══ RECORD EXTRACTS ══

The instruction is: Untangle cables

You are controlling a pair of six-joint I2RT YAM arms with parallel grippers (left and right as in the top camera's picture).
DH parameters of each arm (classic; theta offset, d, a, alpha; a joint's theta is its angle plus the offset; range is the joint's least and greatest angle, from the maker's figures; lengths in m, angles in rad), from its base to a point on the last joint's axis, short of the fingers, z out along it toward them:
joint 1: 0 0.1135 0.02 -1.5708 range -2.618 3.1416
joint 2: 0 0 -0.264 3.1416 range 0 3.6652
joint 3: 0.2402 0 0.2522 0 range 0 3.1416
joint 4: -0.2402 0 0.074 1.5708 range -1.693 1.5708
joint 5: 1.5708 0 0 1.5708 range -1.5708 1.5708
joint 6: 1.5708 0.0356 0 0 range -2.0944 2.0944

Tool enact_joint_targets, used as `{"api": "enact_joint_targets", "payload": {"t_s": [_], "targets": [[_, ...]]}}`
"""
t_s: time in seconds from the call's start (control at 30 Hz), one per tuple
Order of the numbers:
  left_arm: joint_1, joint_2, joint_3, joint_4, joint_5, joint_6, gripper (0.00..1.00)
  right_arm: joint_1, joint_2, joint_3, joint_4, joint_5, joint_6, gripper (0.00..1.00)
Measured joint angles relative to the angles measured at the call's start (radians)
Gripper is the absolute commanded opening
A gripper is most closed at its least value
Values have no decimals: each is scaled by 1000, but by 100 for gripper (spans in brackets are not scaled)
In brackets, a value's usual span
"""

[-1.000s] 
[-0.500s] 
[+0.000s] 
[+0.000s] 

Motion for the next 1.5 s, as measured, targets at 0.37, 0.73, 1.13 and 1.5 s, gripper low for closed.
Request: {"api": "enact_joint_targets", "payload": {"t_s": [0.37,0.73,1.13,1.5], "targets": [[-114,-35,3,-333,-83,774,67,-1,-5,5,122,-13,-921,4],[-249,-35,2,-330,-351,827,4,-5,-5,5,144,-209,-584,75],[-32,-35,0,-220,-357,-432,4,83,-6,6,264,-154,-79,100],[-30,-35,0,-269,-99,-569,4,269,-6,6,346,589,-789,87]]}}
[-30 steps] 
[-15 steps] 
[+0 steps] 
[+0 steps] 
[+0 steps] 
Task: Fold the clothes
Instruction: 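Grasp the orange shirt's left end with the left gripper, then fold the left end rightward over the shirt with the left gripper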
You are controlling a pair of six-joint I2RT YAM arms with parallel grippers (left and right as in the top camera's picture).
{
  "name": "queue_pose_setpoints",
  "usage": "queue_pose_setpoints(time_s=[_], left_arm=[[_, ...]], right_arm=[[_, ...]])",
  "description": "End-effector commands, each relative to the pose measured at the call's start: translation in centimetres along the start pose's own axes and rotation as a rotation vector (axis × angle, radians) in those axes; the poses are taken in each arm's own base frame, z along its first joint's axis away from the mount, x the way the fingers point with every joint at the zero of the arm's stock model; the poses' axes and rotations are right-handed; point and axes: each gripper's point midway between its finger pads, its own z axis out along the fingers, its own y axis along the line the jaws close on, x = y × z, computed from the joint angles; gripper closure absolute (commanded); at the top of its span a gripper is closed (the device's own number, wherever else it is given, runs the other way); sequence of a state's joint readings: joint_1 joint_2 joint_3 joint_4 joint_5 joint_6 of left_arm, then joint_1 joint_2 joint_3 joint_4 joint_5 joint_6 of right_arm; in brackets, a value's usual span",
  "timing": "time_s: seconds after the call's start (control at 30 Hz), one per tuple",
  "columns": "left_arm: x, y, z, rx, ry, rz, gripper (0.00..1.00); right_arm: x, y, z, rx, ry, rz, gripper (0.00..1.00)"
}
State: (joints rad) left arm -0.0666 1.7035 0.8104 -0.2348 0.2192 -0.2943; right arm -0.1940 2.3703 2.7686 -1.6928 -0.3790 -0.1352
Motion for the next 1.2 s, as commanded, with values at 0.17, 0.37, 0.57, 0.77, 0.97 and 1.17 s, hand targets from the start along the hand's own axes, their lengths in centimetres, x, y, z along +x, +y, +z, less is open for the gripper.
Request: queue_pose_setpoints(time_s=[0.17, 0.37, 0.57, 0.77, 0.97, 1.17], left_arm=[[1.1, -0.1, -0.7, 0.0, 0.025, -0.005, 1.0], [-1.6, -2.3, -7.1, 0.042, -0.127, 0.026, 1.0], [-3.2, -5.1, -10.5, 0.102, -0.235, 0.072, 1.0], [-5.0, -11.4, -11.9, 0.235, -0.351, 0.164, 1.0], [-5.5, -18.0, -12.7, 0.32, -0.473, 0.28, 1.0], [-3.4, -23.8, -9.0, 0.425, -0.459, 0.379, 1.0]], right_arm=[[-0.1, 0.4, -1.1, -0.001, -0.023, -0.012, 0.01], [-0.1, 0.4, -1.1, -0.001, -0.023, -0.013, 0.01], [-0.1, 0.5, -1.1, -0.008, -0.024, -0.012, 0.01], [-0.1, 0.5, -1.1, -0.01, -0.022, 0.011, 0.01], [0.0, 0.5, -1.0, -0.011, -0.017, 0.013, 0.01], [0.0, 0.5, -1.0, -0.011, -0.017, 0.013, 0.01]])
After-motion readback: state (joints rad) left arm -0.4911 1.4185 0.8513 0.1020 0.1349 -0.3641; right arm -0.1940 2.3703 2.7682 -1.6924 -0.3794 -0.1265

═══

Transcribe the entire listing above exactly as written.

**RESPONSE BELOW**
The instruction is: Untangle cables

You are controlling a pair of six-joint I2RT YAM arms with parallel grippers (left and right as in the top camera's picture).
DH parameters of each arm (classic; theta offset, d, a, alpha; a joint's theta is its angle plus the offset; range is the joint's least and greatest angle, from the maker's figures; lengths in m, angles in rad), from its base to a point on the last joint's axis, short of the fingers, z out along it toward them:
joint 1: 0 0.1135 0.02 -1.5708 range -2.618 3.1416
joint 2: 0 0 -0.264 3.1416 range 0 3.6652
joint 3: 0.2402 0 0.2522 0 range 0 3.1416
joint 4: -0.2402 0 0.074 1.5708 range -1.693 1.5708
joint 5: 1.5708 0 0 1.5708 range -1.5708 1.5708
joint 6: 1.5708 0.0356 0 0 range -2.0944 2.0944

Tool enact_joint_targets, used as `{"api": "enact_joint_targets", "payload": {"t_s": [_], "targets": [[_, ...]]}}`
"""
t_s: time in seconds from the call's start (control at 30 Hz), one per tuple
Order of the numbers:
  left_arm: joint_1, joint_2, joint_3, joint_4, joint_5, joint_6, gripper (0.00..1.00)
  right_arm: joint_1, joint_2, joint_3, joint_4, joint_5, joint_6, gripper (0.00..1.00)
Measured joint angles relative to the angles measured at the call's start (radians)
Gripper is the absolute commanded opening
A gripper is most closed at its least value
Values have no decimals: each is scaled by 1000, but by 100 for gripper (spans in brackets are not scaled)
In brackets, a value's usual span
"""

[-1.000s] 
[-0.500s] 
[+0.000s] 
[+0.000s] 

Motion for the next 1.5 s, as measured, targets at 0.37, 0.73, 1.13 and 1.5 s, gripper low for closed.
Request: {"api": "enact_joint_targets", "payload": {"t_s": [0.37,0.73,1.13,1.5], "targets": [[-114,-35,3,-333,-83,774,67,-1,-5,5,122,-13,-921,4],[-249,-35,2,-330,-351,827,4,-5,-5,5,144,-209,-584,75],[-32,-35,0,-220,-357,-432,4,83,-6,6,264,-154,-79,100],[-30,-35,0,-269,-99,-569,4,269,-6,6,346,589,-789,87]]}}
[-30 steps] 
[-15 steps] 
[+0 steps] 
[+0 steps] 
[+0 steps] 
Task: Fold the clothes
Instruction: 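Grasp the orange shirt's left end with the left gripper, then fold the left end rightward over the shirt with the left gripper
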You are controlling a pair of six-joint I2RT YAM arms with parallel grippers (left and right as in the top camera's picture).
{
  "name": "queue_pose_setpoints",
  "usage": "queue_pose_setpoints(time_s=[_], left_arm=[[_, ...]], right_arm=[[_, ...]])",
  "description": "End-effector commands, each relative to the pose measured at the call's start: translation in centimetres along the start pose's own axes and rotation as a rotation vector (axis × angle, radians) in those axes; the poses are taken in each arm's own base frame, z along its first joint's axis away from the mount, x the way the fingers point with every joint at the zero of the arm's stock model; the poses' axes and rotations are right-handed; point and axes: each gripper's point midway between its finger pads, its own z axis out along the fingers, its own y axis along the line the jaws close on, x = y × z, computed from the joint angles; gripper closure absolute (commanded); at the top of its span a gripper is closed (the device's own number, wherever else it is given, runs the other way); sequence of a state's joint readings: joint_1 joint_2 joint_3 joint_4 joint_5 joint_6 of left_arm, then joint_1 joint_2 joint_3 joint_4 joint_5 joint_6 of right_arm; in brackets, a value's usual span",
  "timing": "time_s: seconds after the call's start (control at 30 Hz), one per tuple",
  "columns": "left_arm: x, y, z, rx, ry, rz, gripper (0.00..1.00); right_arm: x, y, z, rx, ry, rz, gripper (0.00..1.00)"
}
State: (joints rad) left arm -0.0666 1.7035 0.8104 -0.2348 0.2192 -0.2943; right arm -0.1940 2.3703 2.7686 -1.6928 -0.3790 -0.1352
Motion for the next 1.2 s, as commanded, with values at 0.17, 0.37, 0.57, 0.77, 0.97 and 1.17 s, hand targets from the start along the hand's own axes, their lengths in centimetres, x, y, z along +x, +y, +z, less is open for the gripper.
Request: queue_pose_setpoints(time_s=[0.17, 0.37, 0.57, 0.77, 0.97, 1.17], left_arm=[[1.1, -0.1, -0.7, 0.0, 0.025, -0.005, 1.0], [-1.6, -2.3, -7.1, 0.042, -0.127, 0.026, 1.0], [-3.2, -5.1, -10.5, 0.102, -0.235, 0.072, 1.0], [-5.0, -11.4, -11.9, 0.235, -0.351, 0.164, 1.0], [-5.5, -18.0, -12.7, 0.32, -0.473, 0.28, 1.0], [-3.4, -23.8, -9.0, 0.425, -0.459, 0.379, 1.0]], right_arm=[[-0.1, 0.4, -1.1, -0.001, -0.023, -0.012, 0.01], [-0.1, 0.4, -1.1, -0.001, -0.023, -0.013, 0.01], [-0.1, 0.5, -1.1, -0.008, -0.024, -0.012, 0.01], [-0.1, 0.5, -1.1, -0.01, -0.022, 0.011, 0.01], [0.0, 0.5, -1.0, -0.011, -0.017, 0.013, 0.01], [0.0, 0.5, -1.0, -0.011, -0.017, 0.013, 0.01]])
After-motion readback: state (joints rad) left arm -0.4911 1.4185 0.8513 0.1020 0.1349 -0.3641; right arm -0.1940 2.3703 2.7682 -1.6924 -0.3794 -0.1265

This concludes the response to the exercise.